My research interests are in the understanding of the pathophysiological mechanisms underlying neurodegeneration in amyotrophic lateral sclerosis (ALS). While upper and lower motor neuron signs typical co-exist in ALS, the precise site of onset of ALS and the mechanisms governing the relationship of upper and lower motor neuronal involvement, and thereby neurodegeneration remains an important issue. Clarification of the site of ALS onset has implications for future nerve regeneration projects (e.g. stem cells) that may be considered for ALS. At present, if such therapy were available, there is no consensus as to which level the therapy should be directed – brain, spinal cord or peripheral nerve.

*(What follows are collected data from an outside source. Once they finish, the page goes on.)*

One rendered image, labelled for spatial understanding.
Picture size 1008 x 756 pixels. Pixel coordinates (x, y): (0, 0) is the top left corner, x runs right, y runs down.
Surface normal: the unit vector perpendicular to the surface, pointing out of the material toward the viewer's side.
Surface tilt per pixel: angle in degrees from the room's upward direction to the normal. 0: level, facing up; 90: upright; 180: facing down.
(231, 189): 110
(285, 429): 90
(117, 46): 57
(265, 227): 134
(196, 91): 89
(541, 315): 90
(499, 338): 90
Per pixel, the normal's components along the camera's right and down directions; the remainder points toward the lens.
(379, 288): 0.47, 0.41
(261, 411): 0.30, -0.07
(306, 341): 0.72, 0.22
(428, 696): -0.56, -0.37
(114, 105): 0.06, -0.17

Employing the novel threshold tracking transcranial magnetic stimulation (TMS) technique for assessing cortical excitability that I developed during my PhD thesis at University of New South Wales, we established that cortical hyperexcitability is an early feature in sporadic ALS correlating with axonal degeneration. Separately, I established that the development of cortical hyperexcitability precedes the clinical onset of familial forms of ALS, thereby strongly suggesting that ALS begins in the motor cortex and that the ensuing anterior horn cell degeneration was mediated by glutamate excitotoxicity. The series of manuscript detailing these findings were published in Brain, one of the highest ranking neurology journals and on the back of these studies a clinical drug trial is currently being conducted through the Neuroscience Research Australia (NEURA), on which I am an investigator. Of further relevance, my research has established normal cortical function in asymptomatic superoxide dismutase-1 gene mutation carriers, using a combination of threshold tracking TMS and diffusion tensor imaging techniques, thereby arguing against the need for prophylactic therapy in this group. I have recently been awarded the prestigious W.A.B Brazier award by the International Federation of Clinical Neurophysiology.

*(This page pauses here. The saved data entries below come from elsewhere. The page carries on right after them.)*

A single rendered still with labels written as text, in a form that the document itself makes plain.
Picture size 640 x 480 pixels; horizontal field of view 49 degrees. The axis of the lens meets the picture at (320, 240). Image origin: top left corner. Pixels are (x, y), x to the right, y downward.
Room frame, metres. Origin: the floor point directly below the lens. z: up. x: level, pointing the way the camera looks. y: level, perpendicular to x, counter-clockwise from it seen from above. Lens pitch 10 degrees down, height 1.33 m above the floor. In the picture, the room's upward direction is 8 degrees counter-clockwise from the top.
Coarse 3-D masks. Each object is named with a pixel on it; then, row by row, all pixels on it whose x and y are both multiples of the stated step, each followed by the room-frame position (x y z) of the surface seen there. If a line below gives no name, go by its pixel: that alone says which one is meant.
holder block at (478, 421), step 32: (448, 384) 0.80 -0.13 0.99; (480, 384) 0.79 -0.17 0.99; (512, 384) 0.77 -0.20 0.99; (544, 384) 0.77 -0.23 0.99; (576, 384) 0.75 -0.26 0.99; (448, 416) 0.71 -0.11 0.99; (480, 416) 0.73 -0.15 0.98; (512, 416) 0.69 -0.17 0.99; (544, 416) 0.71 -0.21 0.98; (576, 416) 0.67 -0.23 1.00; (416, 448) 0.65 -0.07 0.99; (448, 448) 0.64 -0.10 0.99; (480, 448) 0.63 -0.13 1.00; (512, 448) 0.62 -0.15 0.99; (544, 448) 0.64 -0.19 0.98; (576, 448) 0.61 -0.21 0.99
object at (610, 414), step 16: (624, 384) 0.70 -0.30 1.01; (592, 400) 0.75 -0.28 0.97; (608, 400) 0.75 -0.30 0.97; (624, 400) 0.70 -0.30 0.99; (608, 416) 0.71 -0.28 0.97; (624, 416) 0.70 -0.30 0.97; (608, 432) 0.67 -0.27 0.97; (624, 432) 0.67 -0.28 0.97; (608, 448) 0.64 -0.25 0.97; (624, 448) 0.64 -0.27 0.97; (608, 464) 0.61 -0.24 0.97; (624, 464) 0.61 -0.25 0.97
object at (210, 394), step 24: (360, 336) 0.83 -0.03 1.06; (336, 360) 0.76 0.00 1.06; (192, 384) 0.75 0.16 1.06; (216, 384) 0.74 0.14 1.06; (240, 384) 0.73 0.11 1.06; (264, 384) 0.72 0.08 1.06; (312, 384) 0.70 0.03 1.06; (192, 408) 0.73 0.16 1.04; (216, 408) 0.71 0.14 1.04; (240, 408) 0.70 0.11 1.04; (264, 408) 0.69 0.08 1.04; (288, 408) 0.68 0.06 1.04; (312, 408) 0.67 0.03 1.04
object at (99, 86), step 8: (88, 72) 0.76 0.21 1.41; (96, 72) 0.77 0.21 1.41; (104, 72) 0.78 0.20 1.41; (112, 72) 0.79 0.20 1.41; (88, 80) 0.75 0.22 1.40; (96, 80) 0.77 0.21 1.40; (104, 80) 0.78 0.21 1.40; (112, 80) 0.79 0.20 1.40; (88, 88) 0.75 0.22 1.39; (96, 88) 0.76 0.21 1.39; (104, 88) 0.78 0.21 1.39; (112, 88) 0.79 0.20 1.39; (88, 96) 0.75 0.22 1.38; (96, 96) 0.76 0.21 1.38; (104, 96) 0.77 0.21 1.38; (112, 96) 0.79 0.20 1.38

In addition to these pathophysiological studies in ALS, my research has also focused on better defining the varied clinical phenotypes of ALS. Utilizing the threshold tracking TMS technique, I established sub-clinical cortical involvement in the flail-arm-variant ALS, thereby suggesting that the flail-arm-variant ALS was unusual phenotype of ALS with prolonged survival. Further, a pure bulbar palsy phenotype of ALS was also identified that was distinguishable form bulbar onset ALS by a relatively normal cortical excitability. Phenotyping these unusual ALS variants will result in better prognostication and more equitable recruitment into different arms of clinical drug trials.

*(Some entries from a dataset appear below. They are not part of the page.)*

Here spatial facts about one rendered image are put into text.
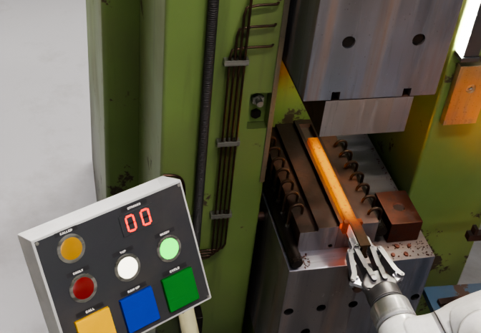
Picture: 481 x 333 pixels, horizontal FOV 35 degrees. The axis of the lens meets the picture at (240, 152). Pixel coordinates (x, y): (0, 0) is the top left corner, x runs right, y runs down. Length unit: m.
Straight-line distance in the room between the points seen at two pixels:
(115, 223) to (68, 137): 2.16
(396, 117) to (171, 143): 0.51
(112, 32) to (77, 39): 2.34
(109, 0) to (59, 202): 1.48
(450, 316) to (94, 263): 0.71
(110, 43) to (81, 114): 1.75
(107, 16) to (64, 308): 0.84
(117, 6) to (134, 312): 0.84
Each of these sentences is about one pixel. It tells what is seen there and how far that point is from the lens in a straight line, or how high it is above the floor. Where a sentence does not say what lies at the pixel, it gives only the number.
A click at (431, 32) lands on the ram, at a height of 1.52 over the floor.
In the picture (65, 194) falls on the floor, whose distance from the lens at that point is 3.39.
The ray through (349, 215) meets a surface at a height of 1.01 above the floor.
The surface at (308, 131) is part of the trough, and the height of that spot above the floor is 0.99.
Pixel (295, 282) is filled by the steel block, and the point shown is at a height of 0.87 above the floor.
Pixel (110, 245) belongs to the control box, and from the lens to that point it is 1.56.
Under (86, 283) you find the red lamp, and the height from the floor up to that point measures 1.10.
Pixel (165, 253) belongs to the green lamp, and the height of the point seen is 1.09.
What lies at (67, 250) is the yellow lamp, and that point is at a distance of 1.52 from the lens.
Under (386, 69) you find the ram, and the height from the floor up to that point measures 1.44.
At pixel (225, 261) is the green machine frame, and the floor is 0.75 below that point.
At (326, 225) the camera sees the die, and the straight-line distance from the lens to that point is 1.87.
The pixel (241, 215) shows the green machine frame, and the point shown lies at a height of 0.92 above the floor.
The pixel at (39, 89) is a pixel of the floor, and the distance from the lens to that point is 4.03.
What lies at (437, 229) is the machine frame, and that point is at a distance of 2.24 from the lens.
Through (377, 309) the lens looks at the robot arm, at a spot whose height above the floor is 1.02.
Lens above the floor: 2.26
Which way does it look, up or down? 38 degrees down
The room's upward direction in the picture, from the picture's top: 6 degrees clockwise

In parallel to studies on ALS patients, I investigated the specificity of cortical hyperexcitability in neuromuscular disorders by assessing a cohort of patients with Kennedy’s disease, a sensorimotor neuronopathy that mimics ALS. I established that cortical hyperexcitability was specific to ALS, thereby providing further support for the excitotoxic theory in ALS and resolving a controversy that cortical dysfunction was evident in Kennedy’s disease. In addition to providing support for the excitotoxic theory, this study suggested that the threshold tracking transcranial magnetic stimulation (TMS) technique was a useful diagnostic technique in the clinical setting. A manuscript detailing these findings was published in Clinical Neurophysiology, the official journal of the International Federation of Clinical Neurophysiology. In addition, the manuscript was the subject of an editorial by Professor Andrew Eisen, one of the world experts and opinion leaders on ALS. Further, I was awarded the prestigious Golseth Young Investigator Award, by the American Association of Neuromuscular and Electrodiagnostic Medicine (AANEM) in October 2007, and the threshold tracking TMS technique was recently short-listed for a “Prize for Life” (March 2009), submitted by NSW innovations.
Of further relevance, I have also investigated the specificity of cortical hyperexcitability in neuromuscular disorders other than Kennedy’s disease, including acquired neuromyotonia and distal hereditary motor neuronopathy with pyramidal features, a disorder previously labeled as ALS type 4. My research established normal cortical excitability in these two disorders, clearly distinguishing ALS from the mimic disorders. In addition to indicating that the threshold tracking TMS technique is of diagnostic utility, these studies lend further support for the excitotoxic theory of ALS.
Currently, I am heading a multicenter study in Australia which aims to further clarify the site of ALS disease onset. Specifically, this project combines diffusion tensor imaging, volumetric MRI studies for determining cortical thickness and sodium coil imaging, along with Bayesian MUNE techniques and quantitative EMG to help clarify site of disease onset.